# TASK INSTRUCTIONS
Go line by line through the data below and count those with the string "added". Give the number only.
EXERCISE INPUT Block Start
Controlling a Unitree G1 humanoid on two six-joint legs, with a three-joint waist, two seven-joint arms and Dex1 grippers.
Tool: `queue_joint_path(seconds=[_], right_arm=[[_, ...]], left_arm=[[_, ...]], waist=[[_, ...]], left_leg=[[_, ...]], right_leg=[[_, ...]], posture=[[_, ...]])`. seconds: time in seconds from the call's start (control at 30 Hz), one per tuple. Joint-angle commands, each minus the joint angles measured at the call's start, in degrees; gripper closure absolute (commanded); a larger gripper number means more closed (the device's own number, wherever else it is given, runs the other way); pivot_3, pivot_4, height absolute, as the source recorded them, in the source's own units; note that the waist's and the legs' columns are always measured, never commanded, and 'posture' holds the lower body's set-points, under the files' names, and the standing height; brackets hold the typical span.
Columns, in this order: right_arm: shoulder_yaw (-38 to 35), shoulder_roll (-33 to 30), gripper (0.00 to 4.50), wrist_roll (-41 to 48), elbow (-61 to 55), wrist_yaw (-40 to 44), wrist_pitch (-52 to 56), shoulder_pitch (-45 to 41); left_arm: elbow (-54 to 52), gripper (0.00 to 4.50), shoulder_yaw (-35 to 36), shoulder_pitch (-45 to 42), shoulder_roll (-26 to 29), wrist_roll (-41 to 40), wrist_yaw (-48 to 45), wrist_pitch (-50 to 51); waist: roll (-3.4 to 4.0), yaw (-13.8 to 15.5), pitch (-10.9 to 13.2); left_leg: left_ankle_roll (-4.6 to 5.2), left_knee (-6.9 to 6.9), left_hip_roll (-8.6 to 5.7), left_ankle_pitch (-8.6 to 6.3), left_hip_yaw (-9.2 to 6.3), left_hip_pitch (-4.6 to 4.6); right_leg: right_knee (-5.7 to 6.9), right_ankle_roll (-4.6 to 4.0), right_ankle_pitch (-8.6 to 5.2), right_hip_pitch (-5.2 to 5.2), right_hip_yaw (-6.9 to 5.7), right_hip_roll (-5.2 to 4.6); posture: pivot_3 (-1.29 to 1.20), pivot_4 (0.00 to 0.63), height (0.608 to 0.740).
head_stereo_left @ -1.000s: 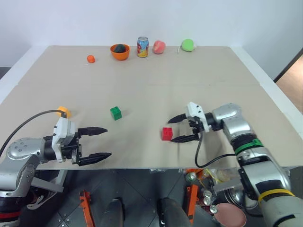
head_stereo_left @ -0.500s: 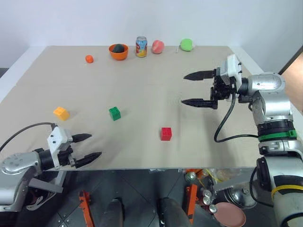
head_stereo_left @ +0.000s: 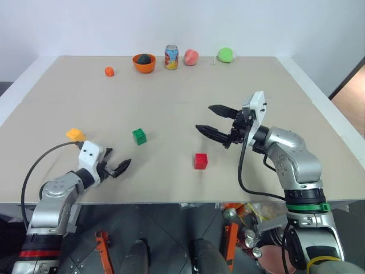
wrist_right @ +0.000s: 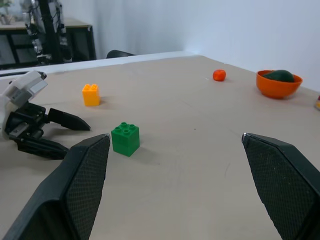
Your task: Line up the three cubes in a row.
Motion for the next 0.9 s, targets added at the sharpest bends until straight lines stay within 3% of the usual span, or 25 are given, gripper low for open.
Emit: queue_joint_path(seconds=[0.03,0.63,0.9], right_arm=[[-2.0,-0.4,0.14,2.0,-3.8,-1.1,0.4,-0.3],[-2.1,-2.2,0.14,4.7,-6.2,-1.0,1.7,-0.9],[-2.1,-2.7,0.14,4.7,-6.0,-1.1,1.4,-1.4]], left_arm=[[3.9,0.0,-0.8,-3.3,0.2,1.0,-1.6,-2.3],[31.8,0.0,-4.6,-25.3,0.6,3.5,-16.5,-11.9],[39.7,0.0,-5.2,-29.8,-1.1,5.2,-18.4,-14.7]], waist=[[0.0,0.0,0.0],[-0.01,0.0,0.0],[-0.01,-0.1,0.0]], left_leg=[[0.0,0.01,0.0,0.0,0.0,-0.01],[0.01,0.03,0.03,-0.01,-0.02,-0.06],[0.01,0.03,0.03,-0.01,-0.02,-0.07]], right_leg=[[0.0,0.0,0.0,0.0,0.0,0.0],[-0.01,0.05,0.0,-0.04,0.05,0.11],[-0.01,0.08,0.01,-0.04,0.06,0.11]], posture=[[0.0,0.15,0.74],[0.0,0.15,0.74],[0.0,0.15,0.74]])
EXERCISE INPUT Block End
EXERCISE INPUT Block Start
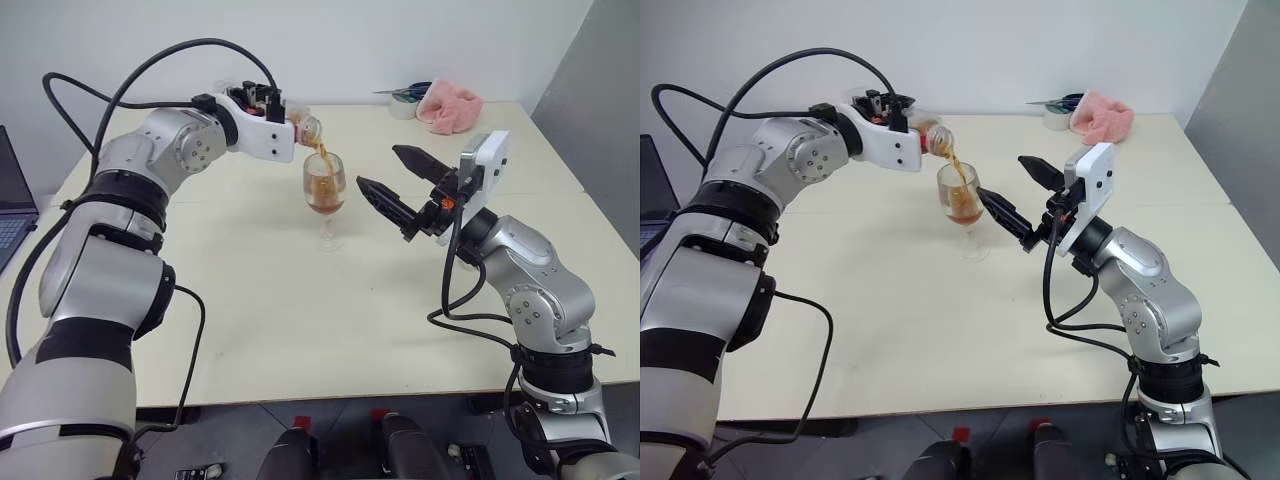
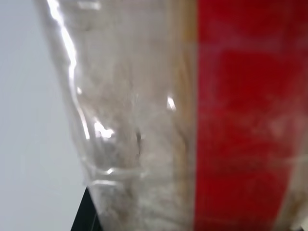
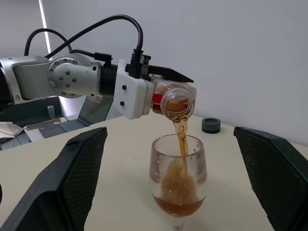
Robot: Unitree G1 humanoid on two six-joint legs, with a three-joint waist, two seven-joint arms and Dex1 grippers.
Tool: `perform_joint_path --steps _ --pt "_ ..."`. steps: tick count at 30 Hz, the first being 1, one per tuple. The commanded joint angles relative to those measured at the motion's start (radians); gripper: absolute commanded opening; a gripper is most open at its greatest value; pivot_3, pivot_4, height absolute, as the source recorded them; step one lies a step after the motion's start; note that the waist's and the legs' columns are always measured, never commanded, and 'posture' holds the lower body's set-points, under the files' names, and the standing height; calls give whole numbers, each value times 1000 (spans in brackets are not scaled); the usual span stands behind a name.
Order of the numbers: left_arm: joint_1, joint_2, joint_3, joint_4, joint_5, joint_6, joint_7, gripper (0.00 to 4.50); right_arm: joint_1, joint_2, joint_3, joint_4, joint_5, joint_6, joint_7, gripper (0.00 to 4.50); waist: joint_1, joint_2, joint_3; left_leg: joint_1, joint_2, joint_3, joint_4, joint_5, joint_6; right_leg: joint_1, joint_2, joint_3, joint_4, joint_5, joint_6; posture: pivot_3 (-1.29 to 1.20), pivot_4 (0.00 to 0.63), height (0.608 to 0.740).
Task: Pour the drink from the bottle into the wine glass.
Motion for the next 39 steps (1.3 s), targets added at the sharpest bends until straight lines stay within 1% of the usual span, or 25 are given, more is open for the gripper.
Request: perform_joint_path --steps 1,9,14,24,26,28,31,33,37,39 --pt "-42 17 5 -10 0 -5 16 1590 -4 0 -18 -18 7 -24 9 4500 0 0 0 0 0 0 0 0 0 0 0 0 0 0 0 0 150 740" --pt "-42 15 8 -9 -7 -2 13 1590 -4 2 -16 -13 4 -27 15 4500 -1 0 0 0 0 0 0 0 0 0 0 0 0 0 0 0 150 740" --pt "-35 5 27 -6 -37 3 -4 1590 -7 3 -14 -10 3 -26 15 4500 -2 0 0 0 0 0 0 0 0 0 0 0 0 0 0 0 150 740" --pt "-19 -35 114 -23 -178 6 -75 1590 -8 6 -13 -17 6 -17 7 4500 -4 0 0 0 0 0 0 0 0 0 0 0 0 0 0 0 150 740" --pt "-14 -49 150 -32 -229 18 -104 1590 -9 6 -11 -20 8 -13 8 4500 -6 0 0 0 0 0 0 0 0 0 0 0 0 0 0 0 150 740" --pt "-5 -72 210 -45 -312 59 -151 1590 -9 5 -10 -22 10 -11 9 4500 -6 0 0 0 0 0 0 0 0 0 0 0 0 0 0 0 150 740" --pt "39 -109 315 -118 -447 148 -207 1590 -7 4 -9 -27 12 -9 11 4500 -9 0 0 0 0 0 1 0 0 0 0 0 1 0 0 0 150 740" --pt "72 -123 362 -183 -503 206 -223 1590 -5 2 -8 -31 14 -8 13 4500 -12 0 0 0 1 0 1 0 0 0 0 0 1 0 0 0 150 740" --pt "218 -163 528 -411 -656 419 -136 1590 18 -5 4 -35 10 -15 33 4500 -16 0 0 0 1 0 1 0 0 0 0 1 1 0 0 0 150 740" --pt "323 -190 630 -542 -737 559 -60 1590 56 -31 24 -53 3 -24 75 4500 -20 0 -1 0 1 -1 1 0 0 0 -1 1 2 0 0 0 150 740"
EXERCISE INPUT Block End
# RESPONSE TO THIS EXERCISE
2